═══ Available data

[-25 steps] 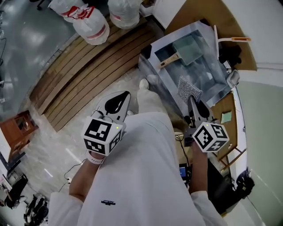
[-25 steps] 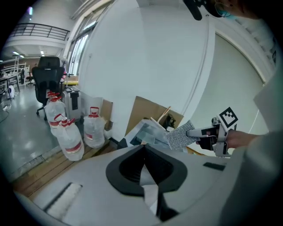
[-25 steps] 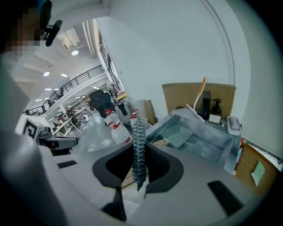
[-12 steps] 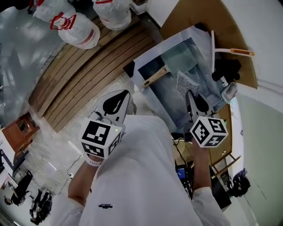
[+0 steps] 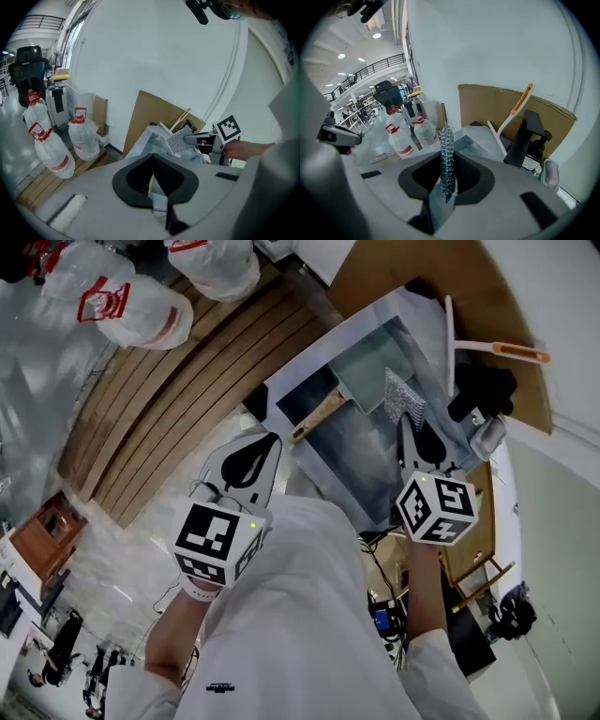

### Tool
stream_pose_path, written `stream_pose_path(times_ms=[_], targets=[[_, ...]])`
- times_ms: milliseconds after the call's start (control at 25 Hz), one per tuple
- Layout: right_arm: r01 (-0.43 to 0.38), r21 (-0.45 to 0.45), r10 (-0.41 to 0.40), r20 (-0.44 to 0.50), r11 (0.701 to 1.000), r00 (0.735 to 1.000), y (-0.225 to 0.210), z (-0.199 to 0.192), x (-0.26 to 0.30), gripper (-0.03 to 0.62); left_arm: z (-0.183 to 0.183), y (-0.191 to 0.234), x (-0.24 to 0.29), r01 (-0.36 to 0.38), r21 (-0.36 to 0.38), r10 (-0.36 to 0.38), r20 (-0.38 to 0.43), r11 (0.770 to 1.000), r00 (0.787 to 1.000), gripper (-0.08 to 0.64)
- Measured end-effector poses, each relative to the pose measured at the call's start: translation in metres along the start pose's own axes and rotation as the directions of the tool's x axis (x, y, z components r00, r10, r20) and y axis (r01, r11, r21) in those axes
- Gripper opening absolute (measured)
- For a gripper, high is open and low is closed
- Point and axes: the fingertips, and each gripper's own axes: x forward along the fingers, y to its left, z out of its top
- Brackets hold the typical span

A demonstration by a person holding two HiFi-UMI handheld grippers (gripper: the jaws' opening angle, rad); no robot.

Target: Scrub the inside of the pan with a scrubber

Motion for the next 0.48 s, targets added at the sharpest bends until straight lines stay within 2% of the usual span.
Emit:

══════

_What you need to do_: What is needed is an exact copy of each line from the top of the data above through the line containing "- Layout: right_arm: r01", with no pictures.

_Answer area_:
[-25 steps] 
[-25 steps] 
[-25 steps] 
[-12 steps] 
[+0 steps] 

### Tool
stream_pose_path, written `stream_pose_path(times_ms=[_], targets=[[_, ...]])`
- times_ms: milliseconds after the call's start (control at 25 Hz), one per tuple
- Layout: right_arm: r01 (-0.43 to 0.38), r21 (-0.45 to 0.45), r10 (-0.41 to 0.40), r20 (-0.44 to 0.50), r11 (0.701 to 1.000), r00 (0.735 to 1.000), y (-0.225 to 0.210), z (-0.199 to 0.192), x (-0.26 to 0.30), gripper (-0.03 to 0.62); left_arm: z (-0.183 to 0.183), y (-0.191 to 0.234), x (-0.24 to 0.29), r01 (-0.36 to 0.38), r21 (-0.36 to 0.38), r10 (-0.36 to 0.38), r20 (-0.38 to 0.43), r11 (0.770 to 1.000), r00 (0.787 to 1.000), gripper (-0.08 to 0.64)

The output above is complete as it stands.